**PROMPT**
Copy out every line of the data that has the word "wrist" somewhere in it.

/---

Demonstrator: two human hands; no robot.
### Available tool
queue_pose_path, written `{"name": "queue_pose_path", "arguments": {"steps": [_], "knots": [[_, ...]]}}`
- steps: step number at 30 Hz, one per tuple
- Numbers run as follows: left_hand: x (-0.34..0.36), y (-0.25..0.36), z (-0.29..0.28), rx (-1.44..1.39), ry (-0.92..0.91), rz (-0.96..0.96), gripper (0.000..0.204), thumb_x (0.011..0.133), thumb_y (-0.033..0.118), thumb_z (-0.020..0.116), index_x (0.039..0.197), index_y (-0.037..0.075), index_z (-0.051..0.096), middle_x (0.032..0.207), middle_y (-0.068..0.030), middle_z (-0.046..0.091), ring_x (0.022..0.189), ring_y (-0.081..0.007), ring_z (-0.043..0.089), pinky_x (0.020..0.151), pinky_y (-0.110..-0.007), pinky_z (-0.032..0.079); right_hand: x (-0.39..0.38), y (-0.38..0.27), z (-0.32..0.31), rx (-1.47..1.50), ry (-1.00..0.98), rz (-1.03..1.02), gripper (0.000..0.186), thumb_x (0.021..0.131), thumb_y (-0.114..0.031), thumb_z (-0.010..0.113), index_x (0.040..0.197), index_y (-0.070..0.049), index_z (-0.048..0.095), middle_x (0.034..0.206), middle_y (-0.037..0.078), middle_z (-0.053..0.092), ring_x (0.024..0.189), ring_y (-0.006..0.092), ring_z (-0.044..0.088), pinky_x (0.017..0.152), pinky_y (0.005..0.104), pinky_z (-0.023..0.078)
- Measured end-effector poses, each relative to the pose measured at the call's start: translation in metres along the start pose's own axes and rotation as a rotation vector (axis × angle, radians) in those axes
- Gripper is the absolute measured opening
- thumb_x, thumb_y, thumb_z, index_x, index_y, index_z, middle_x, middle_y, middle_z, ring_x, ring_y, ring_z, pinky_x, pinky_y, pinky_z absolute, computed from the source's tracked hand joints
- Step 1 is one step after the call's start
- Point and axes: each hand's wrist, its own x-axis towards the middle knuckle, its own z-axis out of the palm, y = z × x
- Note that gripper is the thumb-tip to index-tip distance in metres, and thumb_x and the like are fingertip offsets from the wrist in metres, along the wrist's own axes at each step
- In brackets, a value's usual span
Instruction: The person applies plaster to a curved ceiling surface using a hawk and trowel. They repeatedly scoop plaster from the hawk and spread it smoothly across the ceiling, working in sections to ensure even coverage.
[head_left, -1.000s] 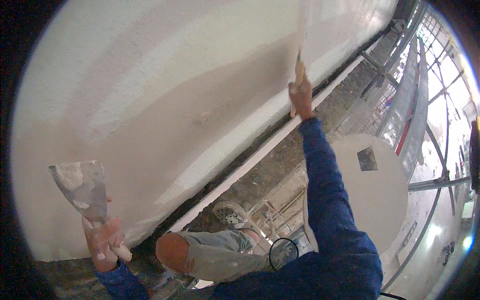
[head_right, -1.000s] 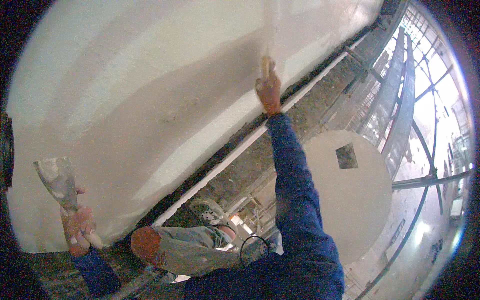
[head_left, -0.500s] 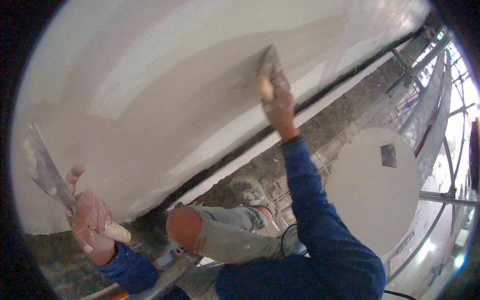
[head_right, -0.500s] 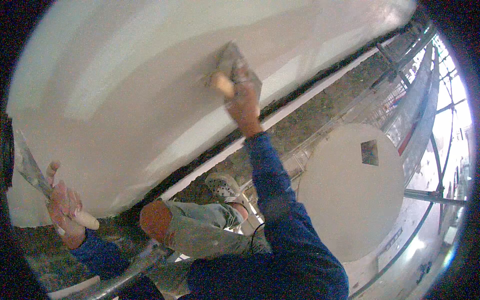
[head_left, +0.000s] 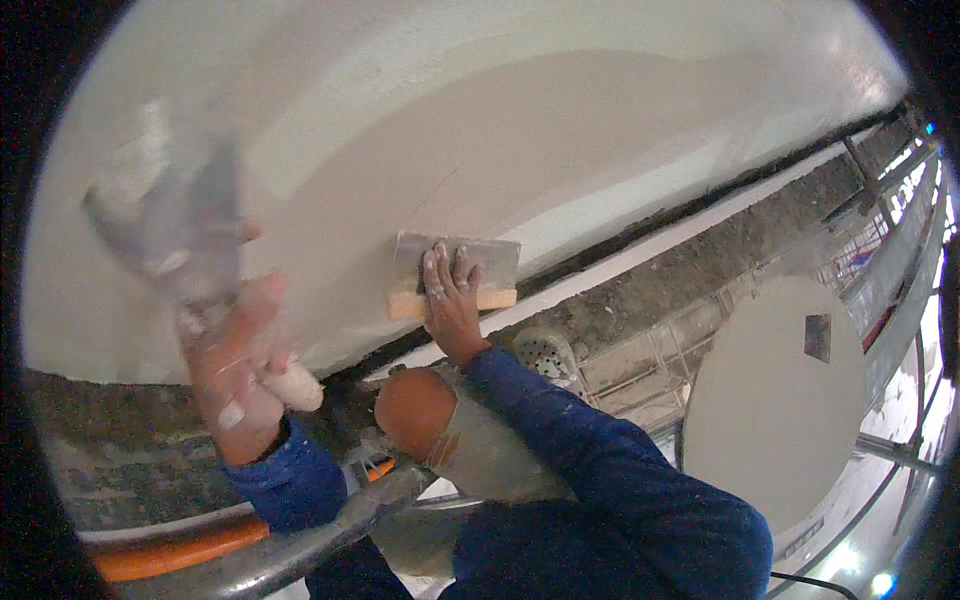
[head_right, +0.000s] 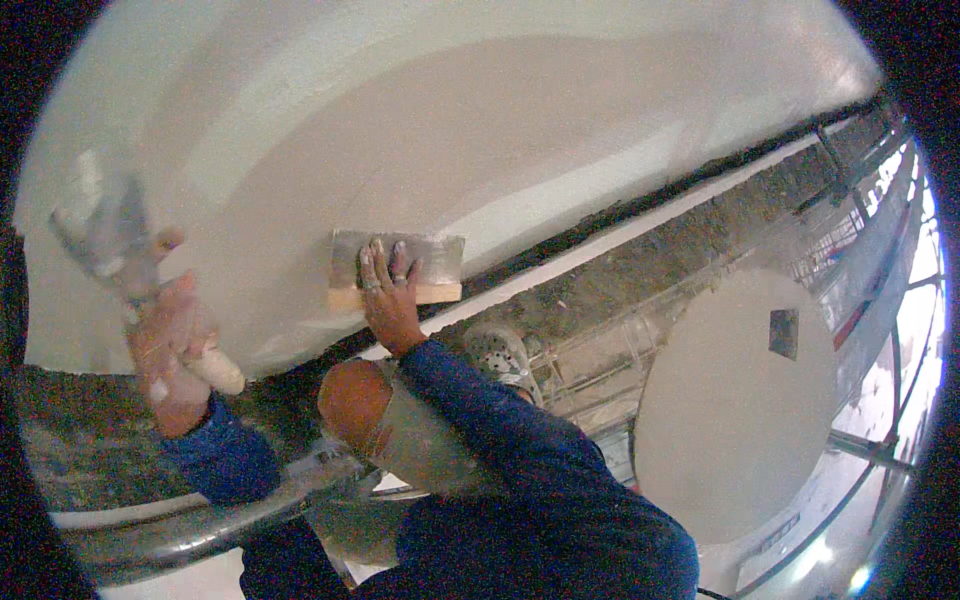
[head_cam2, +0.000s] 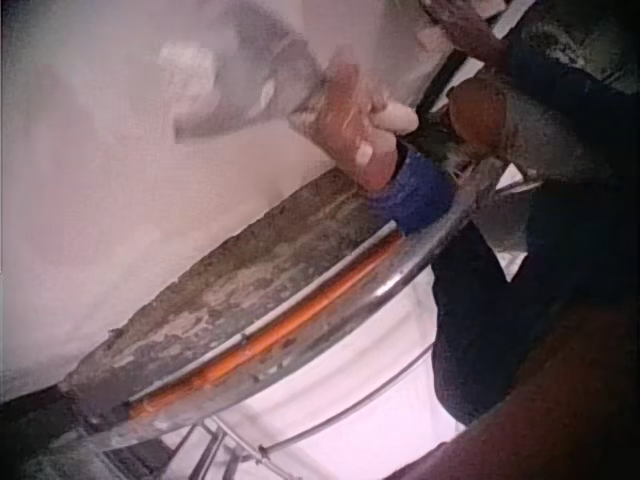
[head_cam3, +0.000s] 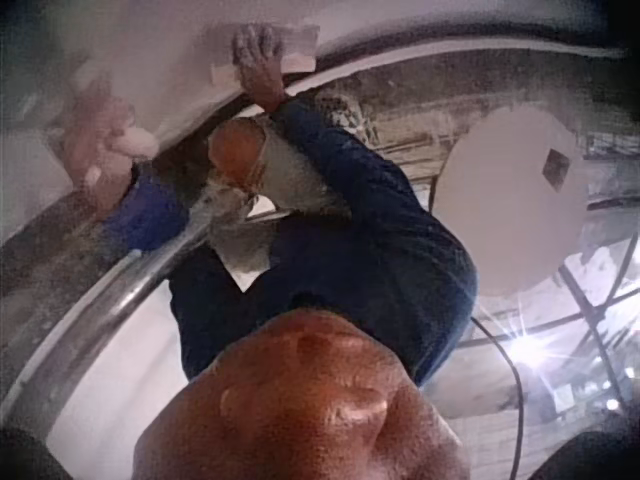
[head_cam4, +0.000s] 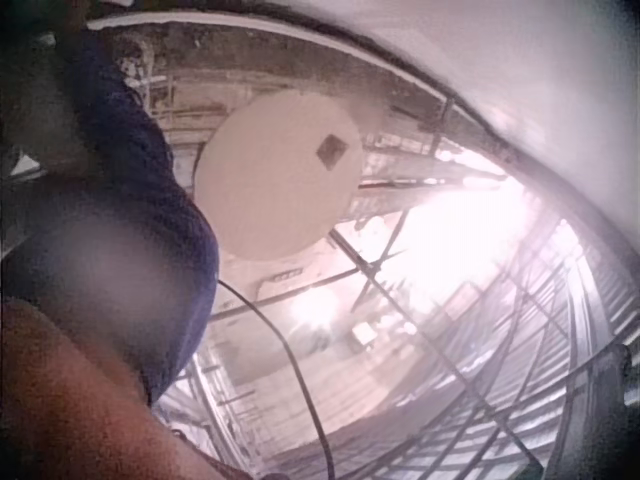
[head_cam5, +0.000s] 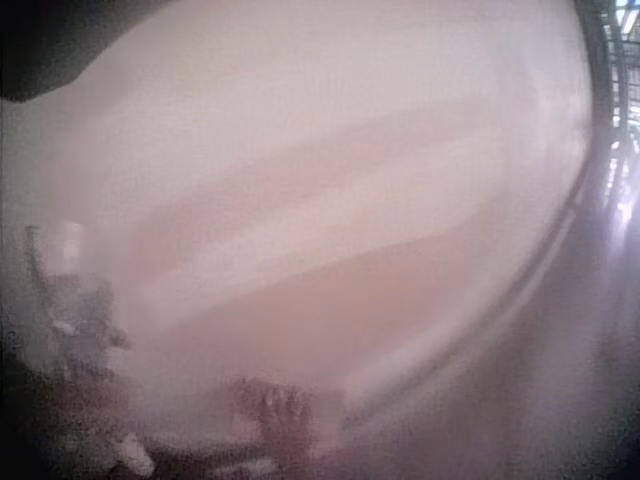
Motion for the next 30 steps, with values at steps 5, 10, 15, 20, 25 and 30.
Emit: {"name": "queue_pose_path", "arguments": {"steps": [5,10,15,20,25,30], "knots": [[-0.014,-0.037,0.013,0.16,-0.044,-0.12,0.039,0.073,0.036,0.059,0.081,-0.002,0.055,0.065,-0.0059,0.052,0.047,-0.0096,0.046,0.041,-0.023,0.036,-0.025,0.037,-0.045,0.143,-0.128,-0.083,0.07,0.065,-0.013,0.052,0.128,-0.007,0.021,0.128,0.013,0.029,0.117,0.0335,0.027,0.089,0.0497,0.025],[-0.023,-0.078,0.019,0.066,-0.459,-0.372,0.059,0.069,0.054,0.054,0.087,-0.002,0.054,0.062,-0.0031,0.051,0.047,-0.0096,0.045,0.043,-0.022,0.037,-0.009,0.043,-0.161,0.397,0.01,0.178,0.038,0.074,-0.013,0.052,0.109,-0.004,0.043,0.078,0.006,0.054,0.068,0.0204,0.052,0.058,0.0347,0.042],[-0.029,-0.121,0.045,-0.044,-0.714,-0.596,0.066,0.065,0.046,0.063,0.104,-0.003,0.042,0.063,-0.0021,0.05,0.048,-0.0091,0.046,0.043,-0.022,0.037,-0.056,0.076,-0.187,1.07,0.293,0.275,0.025,0.075,-0.017,0.055,0.095,-0.003,0.052,0.074,0.006,0.056,0.068,0.0171,0.054,0.061,0.0313,0.044],[-0.023,-0.092,0.07,0.111,-0.744,-0.708,0.066,0.055,0.024,0.074,0.107,-0.001,0.041,0.071,-0.004,0.055,0.049,-0.0089,0.049,0.042,-0.021,0.04,-0.06,0.054,-0.215,1.223,0.192,0.272,0.034,0.077,-0.013,0.054,0.107,0.001,0.047,0.1,0.009,0.052,0.09,0.015,0.05,0.077,0.0282,0.041],[-0.028,-0.089,0.055,0.207,-0.743,-0.774,0.055,0.056,0.011,0.067,0.103,-0.003,0.042,0.067,-0.0046,0.053,0.043,-0.0082,0.045,0.036,-0.022,0.037,-0.004,0.031,-0.259,0.925,-0.43,0.0,0.039,0.076,-0.017,0.053,0.11,0.0,0.047,0.112,0.011,0.048,0.103,0.0216,0.044,0.088,0.0316,0.034],[-0.022,-0.083,0.07,0.296,-0.884,-0.887,0.053,0.056,0.011,0.067,0.101,-0.003,0.045,0.078,-0.008,0.055,0.056,-0.0121,0.053,0.048,-0.024,0.044,0.012,0.065,-0.285,0.214,-0.47,-0.471,0.046,0.071,-0.021,0.051,0.115,-0.009,0.045,0.122,0.008,0.041,0.118,0.0308,0.029,0.097,0.0412,0.024]]}}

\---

**TASK SOLUTION**
- Point and axes: each hand's wrist, its own x-axis towards the middle knuckle, its own z-axis out of the palm, y = z × x
- Note that gripper is the thumb-tip to index-tip distance in metres, and thumb_x and the like are fingertip offsets from the wrist in metres, along the wrist's own axes at each step

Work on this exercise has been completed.